Aperitivo marks the start of lunch. A large silver bowl of green vegetables on ice — asparagus, peas in their pod, fennel, celery — with dips, herbs from the garden, and homemade olive oil crackers. The menu continues with dishes that return across the stay in different forms: wood-fired flatbreads, pappa al pomodoro, whole roasted aubergine, or pasta built around a single ingredient, finished with olive oil from the estate. Meals are composed in advance, unfolding as part of a broader sequence. Tables are set across the estate — terrace, garden, or indoors. Lunch extends.


The day opens. Time is spent between the freshwater reservoirs, the gardens, and La Source — swimming, resting, moving between sun and shade, heat and water. Pétanque settles into the afternoon beneath the olive trees. The chapel may be used for massage, meditation, or sound. Others move outward — horseback riding, mountain e-bikes, or into the surrounding landscape.
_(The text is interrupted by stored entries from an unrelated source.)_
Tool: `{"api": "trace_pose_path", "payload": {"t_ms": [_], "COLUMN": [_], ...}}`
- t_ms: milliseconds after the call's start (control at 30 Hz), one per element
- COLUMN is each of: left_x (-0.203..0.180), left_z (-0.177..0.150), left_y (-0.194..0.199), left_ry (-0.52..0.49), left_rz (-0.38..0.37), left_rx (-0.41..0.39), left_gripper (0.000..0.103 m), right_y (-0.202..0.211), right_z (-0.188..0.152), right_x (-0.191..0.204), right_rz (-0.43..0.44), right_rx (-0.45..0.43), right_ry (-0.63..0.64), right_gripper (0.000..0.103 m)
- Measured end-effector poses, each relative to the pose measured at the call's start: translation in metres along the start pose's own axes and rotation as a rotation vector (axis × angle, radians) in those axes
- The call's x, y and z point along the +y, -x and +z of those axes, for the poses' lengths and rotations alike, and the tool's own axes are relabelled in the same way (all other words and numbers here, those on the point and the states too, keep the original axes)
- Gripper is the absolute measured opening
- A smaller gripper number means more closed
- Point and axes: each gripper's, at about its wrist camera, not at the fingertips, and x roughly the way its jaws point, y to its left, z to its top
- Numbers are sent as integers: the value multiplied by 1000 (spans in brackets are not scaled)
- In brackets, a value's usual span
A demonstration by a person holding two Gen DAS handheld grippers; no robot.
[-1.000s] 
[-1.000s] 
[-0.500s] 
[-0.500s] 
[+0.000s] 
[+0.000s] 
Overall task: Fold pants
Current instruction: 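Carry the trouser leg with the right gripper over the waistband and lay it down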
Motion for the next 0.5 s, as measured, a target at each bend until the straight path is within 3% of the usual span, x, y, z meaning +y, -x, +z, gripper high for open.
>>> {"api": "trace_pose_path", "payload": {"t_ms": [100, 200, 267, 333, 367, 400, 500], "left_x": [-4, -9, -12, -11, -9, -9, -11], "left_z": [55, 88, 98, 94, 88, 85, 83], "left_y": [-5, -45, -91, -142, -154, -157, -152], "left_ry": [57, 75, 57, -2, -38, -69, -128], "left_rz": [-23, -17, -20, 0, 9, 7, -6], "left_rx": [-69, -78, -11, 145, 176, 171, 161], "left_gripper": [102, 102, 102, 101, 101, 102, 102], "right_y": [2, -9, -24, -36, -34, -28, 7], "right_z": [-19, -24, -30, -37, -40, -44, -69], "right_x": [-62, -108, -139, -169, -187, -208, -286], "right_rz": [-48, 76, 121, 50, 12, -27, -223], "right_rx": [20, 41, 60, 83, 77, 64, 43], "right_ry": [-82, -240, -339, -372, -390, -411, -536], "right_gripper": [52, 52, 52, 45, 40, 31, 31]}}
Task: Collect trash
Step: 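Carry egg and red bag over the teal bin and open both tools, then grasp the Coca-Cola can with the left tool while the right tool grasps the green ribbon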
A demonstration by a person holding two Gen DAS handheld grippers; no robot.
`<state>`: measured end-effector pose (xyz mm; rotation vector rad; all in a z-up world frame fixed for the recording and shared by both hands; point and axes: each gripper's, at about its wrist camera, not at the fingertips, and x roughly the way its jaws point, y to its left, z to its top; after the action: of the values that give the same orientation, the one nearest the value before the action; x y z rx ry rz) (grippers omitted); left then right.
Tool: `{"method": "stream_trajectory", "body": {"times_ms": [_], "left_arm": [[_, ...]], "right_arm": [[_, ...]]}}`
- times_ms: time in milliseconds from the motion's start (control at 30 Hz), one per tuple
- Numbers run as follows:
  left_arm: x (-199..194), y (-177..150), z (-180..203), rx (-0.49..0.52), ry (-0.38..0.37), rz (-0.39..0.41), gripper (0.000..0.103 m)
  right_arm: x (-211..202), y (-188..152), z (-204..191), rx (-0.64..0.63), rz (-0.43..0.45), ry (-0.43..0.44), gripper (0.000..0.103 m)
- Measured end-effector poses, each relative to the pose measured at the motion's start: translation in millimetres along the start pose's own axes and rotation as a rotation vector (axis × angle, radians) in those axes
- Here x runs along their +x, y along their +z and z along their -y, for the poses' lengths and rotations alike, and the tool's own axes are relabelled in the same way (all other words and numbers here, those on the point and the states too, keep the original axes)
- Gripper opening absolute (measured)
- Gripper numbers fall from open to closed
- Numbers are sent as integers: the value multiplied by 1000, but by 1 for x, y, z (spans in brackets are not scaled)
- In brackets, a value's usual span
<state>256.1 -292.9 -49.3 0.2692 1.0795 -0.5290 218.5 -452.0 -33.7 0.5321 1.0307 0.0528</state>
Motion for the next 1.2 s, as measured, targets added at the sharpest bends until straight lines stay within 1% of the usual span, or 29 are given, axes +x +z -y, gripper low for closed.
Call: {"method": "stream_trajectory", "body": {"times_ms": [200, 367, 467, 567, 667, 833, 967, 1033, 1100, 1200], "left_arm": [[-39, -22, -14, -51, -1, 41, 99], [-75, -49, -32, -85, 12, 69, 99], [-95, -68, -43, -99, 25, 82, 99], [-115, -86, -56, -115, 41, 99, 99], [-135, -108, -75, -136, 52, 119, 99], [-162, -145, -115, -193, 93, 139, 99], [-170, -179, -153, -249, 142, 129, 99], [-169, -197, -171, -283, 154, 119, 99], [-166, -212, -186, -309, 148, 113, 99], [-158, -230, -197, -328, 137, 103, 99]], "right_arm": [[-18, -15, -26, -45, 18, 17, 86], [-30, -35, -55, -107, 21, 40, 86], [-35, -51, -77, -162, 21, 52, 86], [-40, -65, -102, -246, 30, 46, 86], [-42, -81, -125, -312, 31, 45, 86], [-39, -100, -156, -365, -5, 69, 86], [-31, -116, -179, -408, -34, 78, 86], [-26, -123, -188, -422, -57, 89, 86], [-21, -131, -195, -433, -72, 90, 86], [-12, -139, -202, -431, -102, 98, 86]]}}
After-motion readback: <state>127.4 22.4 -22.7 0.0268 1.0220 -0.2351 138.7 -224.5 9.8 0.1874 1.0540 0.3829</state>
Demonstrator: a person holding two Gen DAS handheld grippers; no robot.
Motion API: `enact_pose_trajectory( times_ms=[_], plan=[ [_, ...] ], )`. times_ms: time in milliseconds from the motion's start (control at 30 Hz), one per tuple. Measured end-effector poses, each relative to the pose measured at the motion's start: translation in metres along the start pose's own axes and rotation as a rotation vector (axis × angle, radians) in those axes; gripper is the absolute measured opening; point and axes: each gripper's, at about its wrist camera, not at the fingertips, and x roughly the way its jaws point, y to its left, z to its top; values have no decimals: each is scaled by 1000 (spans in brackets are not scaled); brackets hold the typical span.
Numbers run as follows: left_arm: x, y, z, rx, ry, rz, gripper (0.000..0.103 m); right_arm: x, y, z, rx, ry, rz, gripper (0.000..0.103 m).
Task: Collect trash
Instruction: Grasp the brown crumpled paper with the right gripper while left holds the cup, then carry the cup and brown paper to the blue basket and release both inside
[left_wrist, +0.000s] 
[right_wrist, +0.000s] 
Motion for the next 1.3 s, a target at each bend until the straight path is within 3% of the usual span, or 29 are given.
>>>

Aperitivo returns. Cocktails are prepared from the bar — citrus, herbs, and coffee — alongside a selection of wines from the cellar, spanning Piemonte, Toscana, Champagne, and Bordeaux. Dinner moves through a series of dishes — Armenian flatbreads with wild garlic, gambero rosso with aioli, crudo, fish prepared over fire or in olive oil, artichokes with tahini, or a bistecca alla fiorentina, finished simply with oil and salt. Doughs, fire, and raw preparations reappear throughout. Dinner unfolds as part of a broader culinary sequence, rather than a menu to choose from. The table settles, then the night expands. Music moves between the chapel, the terraces, and La Bergerie — performances, listening sessions, and open-air moments extending into the night. Later, the sky opens. An astronomer may guide the night, or the group moves outward across the estate.